Мой отпуск подходил к концу. Я провел еще одну ночь в кресле клиники Сент-Антуан, и утром, едва отдернув шторы, подошел к маме, чтобы попрощаться.

Не очень-то представляю себе, как описать это расставание. Нет слов. Но все же я храбро держался. Вспомнил все, чему она сама учила меня, как вести себя с женщинами. Уже двадцать шесть лет моя мать жила без мужчины, и, уходя, быть может, навсегда, я гораздо больше старался выглядеть в ее глазах мужчиной, нежели сыном.

— Ну, до свиданья.

Я с улыбкой поцеловал ее в щеку. Чего мне стоила эта улыбка, могла знать она одна — ведь она тоже улыбалась.

— Надо вас поженить, когда она вернется, — сказала мать. — Как раз то, что тебе надо. Очень красивая.

Должно быть, она все думала, что со мной станет, если рядом не будет жены. Она была права: я ее так и не завел.

— У тебя есть ее фото?

— Вот.

— Как думаешь, у ее семьи есть деньги?

— Понятия не имею.

— Когда она ездила на концерт Бруно Вальтера в Канны, села не в автобус. Взяла такси. Должно быть, у ее семьи много денег.

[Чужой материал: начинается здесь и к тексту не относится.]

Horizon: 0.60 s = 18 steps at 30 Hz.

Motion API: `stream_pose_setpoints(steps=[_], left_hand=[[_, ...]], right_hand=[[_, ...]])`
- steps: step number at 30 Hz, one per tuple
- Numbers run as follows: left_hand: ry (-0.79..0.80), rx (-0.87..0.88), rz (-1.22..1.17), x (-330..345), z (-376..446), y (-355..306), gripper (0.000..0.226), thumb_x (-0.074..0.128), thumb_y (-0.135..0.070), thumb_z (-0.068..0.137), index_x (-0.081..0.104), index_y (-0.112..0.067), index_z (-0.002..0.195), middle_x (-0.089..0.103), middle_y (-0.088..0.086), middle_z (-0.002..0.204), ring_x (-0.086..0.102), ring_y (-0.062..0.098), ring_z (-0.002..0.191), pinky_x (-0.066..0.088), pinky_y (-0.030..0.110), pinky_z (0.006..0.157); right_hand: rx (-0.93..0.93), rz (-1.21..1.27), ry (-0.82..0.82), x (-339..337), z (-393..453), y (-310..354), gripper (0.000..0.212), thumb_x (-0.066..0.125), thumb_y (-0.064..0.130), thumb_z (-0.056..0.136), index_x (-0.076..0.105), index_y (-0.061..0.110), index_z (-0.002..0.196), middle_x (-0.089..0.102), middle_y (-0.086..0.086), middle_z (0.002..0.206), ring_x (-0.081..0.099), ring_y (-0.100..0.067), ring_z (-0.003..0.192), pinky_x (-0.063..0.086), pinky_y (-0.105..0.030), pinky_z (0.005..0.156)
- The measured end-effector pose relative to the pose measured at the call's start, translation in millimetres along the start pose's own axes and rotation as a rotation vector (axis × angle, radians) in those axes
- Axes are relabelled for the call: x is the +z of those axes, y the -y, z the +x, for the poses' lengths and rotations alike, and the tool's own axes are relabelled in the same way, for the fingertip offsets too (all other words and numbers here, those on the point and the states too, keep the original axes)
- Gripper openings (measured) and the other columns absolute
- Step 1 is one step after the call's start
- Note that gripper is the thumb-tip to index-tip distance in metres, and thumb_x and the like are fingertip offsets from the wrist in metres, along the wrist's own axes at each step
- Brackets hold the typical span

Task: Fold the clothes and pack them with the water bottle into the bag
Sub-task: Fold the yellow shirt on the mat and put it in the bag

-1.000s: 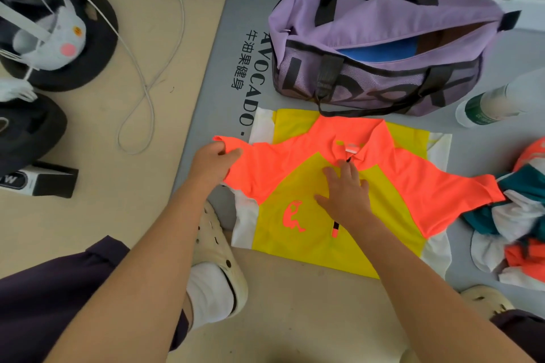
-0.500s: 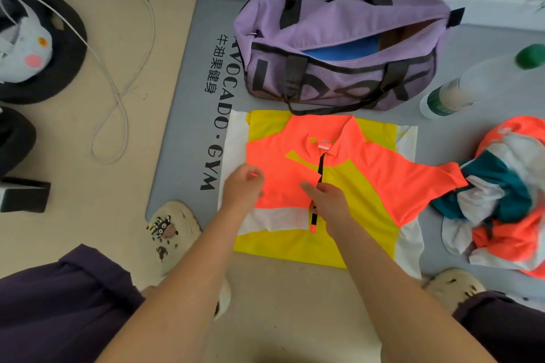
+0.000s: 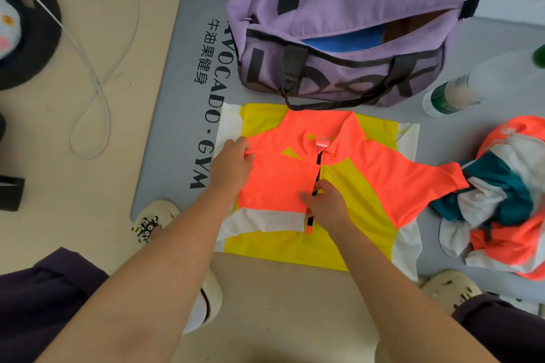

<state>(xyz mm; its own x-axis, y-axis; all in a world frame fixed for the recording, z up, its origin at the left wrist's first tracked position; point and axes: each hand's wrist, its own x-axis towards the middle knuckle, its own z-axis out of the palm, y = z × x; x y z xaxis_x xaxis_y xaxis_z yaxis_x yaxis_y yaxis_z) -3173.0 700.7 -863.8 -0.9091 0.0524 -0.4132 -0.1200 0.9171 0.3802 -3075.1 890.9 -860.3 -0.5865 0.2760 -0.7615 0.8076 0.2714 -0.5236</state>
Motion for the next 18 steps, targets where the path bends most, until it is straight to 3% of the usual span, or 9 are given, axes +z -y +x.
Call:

— Мне все равно, мама. Все равно.

— Дипломатам надо устраивать приемы. Нужны слуги, наряды. Ее родители должны это понимать.

Я взял ее руку.

— Мама, — сказал я. — Мама.

— Можешь быть спокоен, я все это скажу ее родителям, тактично.

— Мама, ну же, мама…

— А главное, обо мне не беспокойся. Я старая кляча: до сих пор дотянула, уж как-нибудь еще продержусь. Сними фуражку…

Я снял. Она перекрестила мой лоб.

— Благословляю тебя, — сказала она по-русски. — Благословляю тебя.

Мать была еврейкой. Но это не имело значения. Главное — высказаться. А на каком языке — уже не так важно.

Я направился к двери. Мы еще раз обменялись взглядами, улыбаясь.

Теперь я чувствовал себя совершенно спокойным.

Что-то от ее мужества перешло ко мне и осталось навсегда. До сих пор ее воля и мужество живут во мне и весьма затрудняют мне существование, запрещая отчаиваться.